## [TASK DIRECTIONS]
Copy out the data that follows exactly, leaving out no line.

## [SUPPLIED DATA]
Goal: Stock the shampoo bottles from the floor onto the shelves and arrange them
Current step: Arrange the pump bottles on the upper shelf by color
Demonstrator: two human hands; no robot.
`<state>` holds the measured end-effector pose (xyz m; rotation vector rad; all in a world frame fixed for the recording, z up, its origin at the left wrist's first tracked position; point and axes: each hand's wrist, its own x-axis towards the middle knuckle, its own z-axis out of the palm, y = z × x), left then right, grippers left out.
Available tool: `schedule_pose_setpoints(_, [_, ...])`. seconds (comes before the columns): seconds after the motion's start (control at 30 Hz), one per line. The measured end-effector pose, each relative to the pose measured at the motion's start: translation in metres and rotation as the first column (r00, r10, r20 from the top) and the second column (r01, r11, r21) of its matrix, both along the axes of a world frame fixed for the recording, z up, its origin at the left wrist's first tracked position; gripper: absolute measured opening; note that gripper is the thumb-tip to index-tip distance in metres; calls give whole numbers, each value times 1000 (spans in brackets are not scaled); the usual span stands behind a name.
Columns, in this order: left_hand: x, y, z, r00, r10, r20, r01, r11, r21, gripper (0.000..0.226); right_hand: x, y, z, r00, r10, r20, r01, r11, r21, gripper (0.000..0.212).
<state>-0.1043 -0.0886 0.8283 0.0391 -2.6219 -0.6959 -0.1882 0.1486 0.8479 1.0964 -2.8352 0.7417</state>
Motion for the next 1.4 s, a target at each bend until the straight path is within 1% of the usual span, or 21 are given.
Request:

## [TASK RESULT]
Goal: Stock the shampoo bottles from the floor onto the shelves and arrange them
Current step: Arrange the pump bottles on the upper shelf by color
Demonstrator: two human hands; no robot.
`<state>` holds the measured end-effector pose (xyz m; rotation vector rad; all in a world frame fixed for the recording, z up, its origin at the left wrist's first tracked position; point and axes: each hand's wrist, its own x-axis towards the middle knuckle, its own z-axis out of the palm, y = z × x), left then right, grippers left out.
Available tool: `schedule_pose_setpoints(_, [_, ...])`. seconds (comes before the columns): seconds after the motion's start (control at 30 Hz), one per line. The measured end-effector pose, each relative to the pose measured at the motion's start: translation in metres and rotation as the first column (r00, r10, r20 from the top) and the second column (r01, r11, r21) of its matrix, both along the axes of a world frame fixed for the recording, z up, its origin at the left wrist's first tracked position; gripper: absolute measured opening; note that gripper is the thumb-tip to index-tip distance in metres; calls give whole numbers, each value times 1000 (spans in brackets are not scaled); the usual span stands behind a name.
Columns, in this order: left_hand: x, y, z, r00, r10, r20, r01, r11, r21, gripper (0.000..0.226); right_hand: x, y, z, r00, r10, r20, r01, r11, r21, gripper (0.000..0.212).
<state>-0.1043 -0.0886 0.8283 0.0391 -2.6219 -0.6959 -0.1882 0.1486 0.8479 1.0964 -2.8352 0.7417</state>
Motion for the next 1.4 s, a target at each bend until the straight path is within 1% of the usual span, or 21 are given.
Request:

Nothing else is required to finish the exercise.